73 In the cross-claim the defendant also claimed an injunction to restrain the plaintiffs from sounding the horn of the motor vehicle while travelling on the easement, and other claims relating to reinstatement of the right of way and rearranging their fencing, which were not pressed in counsel’s submissions, and for which no grounds were shown by evidence.
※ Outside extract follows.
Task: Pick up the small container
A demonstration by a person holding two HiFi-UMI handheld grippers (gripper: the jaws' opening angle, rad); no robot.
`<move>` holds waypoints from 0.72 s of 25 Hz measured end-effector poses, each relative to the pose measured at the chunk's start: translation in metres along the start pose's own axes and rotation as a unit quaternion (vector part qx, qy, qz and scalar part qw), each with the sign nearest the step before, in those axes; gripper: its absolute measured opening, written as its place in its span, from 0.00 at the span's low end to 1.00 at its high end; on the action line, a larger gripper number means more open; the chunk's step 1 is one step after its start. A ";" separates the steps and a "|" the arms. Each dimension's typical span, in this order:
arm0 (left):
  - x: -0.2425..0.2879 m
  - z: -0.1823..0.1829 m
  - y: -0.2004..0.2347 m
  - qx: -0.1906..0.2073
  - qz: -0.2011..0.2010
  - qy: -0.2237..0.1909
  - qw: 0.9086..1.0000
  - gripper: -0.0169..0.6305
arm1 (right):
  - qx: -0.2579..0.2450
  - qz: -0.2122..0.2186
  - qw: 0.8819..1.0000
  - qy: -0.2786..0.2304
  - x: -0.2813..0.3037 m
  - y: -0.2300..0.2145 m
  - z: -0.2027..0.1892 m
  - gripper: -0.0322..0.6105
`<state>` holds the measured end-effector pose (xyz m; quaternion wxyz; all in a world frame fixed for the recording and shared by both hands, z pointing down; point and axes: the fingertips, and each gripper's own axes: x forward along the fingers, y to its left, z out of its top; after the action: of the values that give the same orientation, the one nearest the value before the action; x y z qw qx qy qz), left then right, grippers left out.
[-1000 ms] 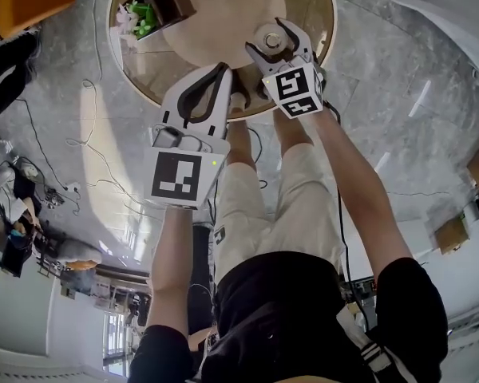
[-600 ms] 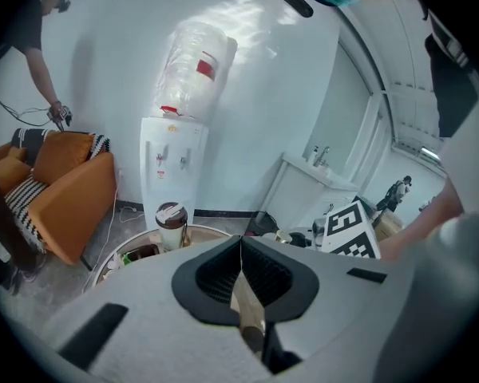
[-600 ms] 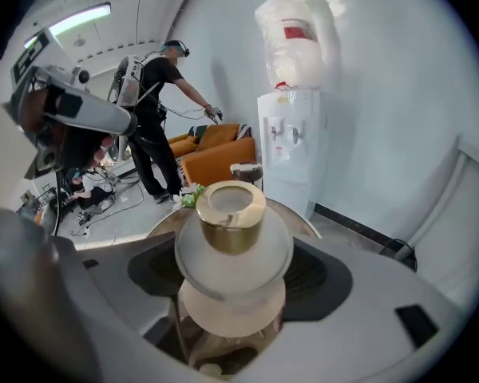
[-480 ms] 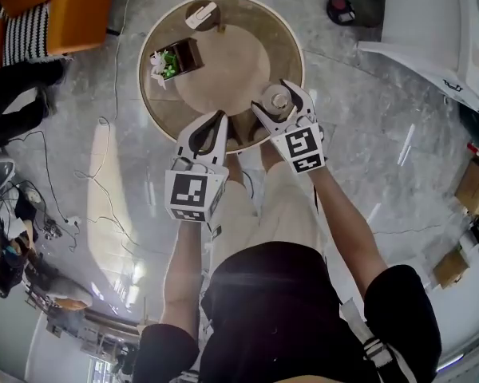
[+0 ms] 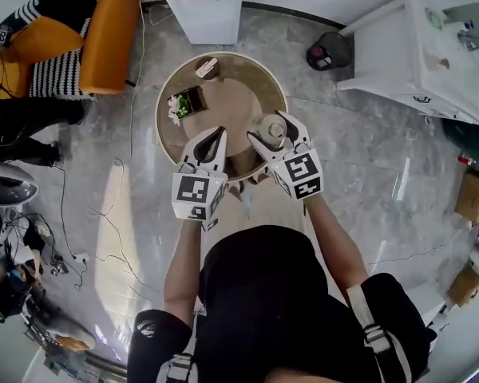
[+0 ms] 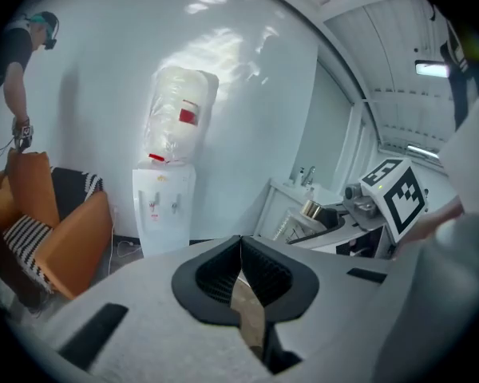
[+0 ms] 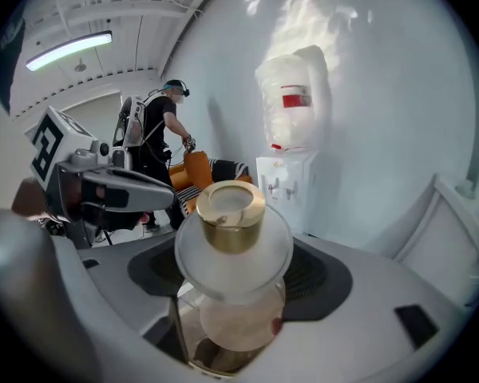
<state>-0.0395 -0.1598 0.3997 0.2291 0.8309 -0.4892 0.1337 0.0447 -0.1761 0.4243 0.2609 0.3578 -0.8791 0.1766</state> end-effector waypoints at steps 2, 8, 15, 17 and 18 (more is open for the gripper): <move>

Conclusion and Draft Orders
74 The mandatory injunction should be settled with care so as to define the work which the defendant is to be compelled to do in sufficient detail to enable enforcement measures to be taken if she does not comply. I propose to publish a draft order but to direct plaintiffs’ counsel to prepare a draft of the mandatory injunction and show it defendant’s counsel before I address the terms in detail.
75 The Draft Orders are:
- On the plaintiffs’ claims in the Amended Summons dated 15 October 2003
(1) (Mandatory injunction is to be drafted for reinstating cattle yards.)
(2) Order that within seven days the defendant remove from the site of the easement in Deposited Plan 731284 all steel posts formerly supporting the electric fences.
(3) Order that the defendant by herself, her servants and agents be permanently restrained from erecting any electric fence and also from erecting any steel fence post within the site of the easement in Deposited Plan 731284 without first obtaining leave of the Court.
(4) Dismiss Claim 2 in the Amended Summons
(6) Reserve liberty to apply with respect to enforcement of Order 1, damages, interest, costs and generally.(5) Order that after compliance by the defendant with Order 1 or further order it be referred to the Master to inquire into assess and certify the amount of the damages which the plaintiffs ought to recover against the defendant and further order that judgment be entered for the recovery by the plaintiffs from the defendant of the amount of the damages so certified.
- Upon the Cross-claim
- (7) Give judgment for the cross defendants with costs.